What are the company’s weaknesses?
Despite its strengths, Reliance faces vulnerabilities such as dependence on volatile metal prices, which can affect profitability. The company's performance is susceptible to broader economic conditions impacting demand in key sectors such as manufacturing and construction. Additionally, the recent earnings miss indicates potential challenges in meeting analyst expectations, which could affect investor confidence. While acquisitions are a part of Reliance's growth strategy, integrating new businesses poses inherent risks and complexities. Furthermore, competition from better-ranked peers in the industry could impact Reliance's market share and growth potential.
What opportunities could the company capitalize on?
Reliance has significant opportunities for growth and innovation through its ongoing strategy of strategic acquisitions, which can enhance product offerings and expand market reach. The company can further capitalize on increasing demand in key sectors, such as aerospace and automotive toll processing services. Expanding value-added services and exploring new geographical markets, particularly in the Southern and Southeastern U.S., offer potential for growth. Additionally, leveraging technological advancements in manufacturing and metal processing can enhance operational efficiencies and product quality, providing a competitive edge.
What risks could impact the company?
Reliance faces several risks, including market volatility due to fluctuating metal prices, which can adversely affect revenue and profits. Economic downturns or slowdowns in key sectors could impact demand for its products, leading to potential revenue declines. The complexity of integrating acquired companies poses potential operational disruptions. Regulatory changes or trade policies affecting the metals industry could also impose additional operational challenges and costs. Moreover, increased competition from better-ranked industry peers could erode market share and impact the company's growth prospects.
What’s the latest news about the company?
Recent news highlights Reliance's robust financial performance over the past year, marked by an annual EPS of $22.64 and notable strategic acquisitions such as Cooksey Iron & Metal Company and the pending purchase of American Alloy Steel, Inc. The company has increased its dividend payout and undertaken significant share repurchases, reflecting a commitment to shareholder returns. Despite a quarterly earnings miss, Reliance's stock has outperformed the S&P 500 since the beginning of the year. Analysts suggest that future stock movements will be closely watched, particularly in light of management's commentary and the company's earnings outlook. Additionally, Reliance's growth strategy includes an active focus on non-residential construction, automotive services, and aerospace sectors.
What market trends are affecting the company?
The broader market trends affecting Reliance include a strong demand outlook in non-residential construction and automotive sectors.

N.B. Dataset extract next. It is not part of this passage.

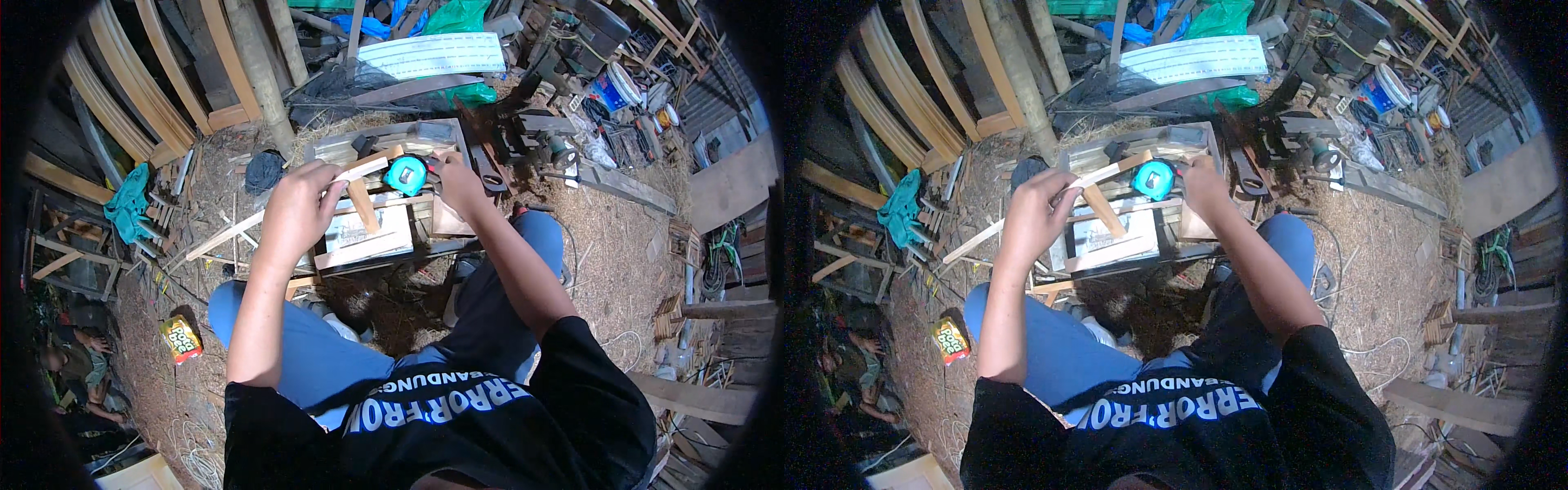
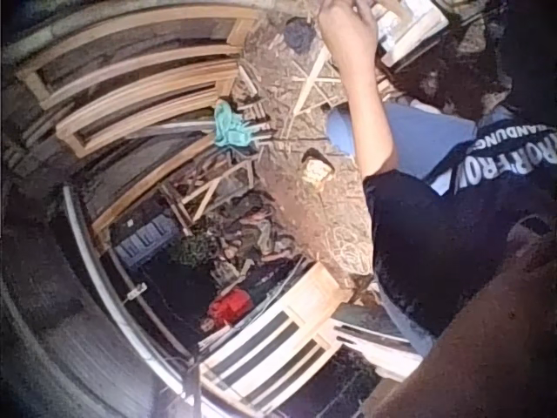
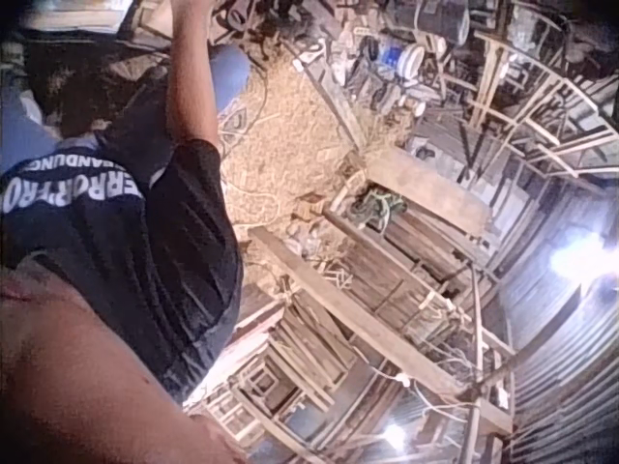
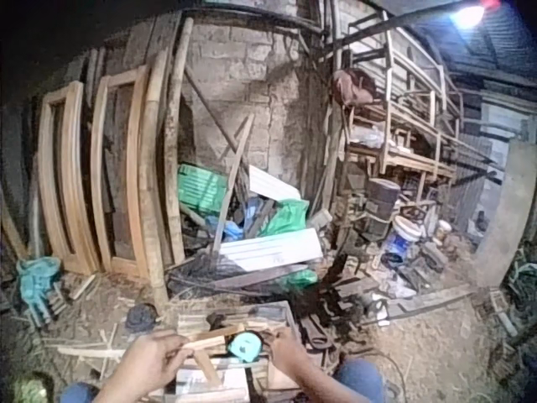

The aerospace industry's growth, particularly in military and space applications, presents significant opportunities for the company. However, the metals industry faces challenges from volatile pricing and supply chain disruptions, which require strategic management and operational efficiency. The overall Basic Materials sector's performance reflects variations, with better-performing stocks offering growth opportunities compared to those in the lower-performing segments. Investors are increasingly focused on companies demonstrating resilience and adaptability in fluctuating economic conditions.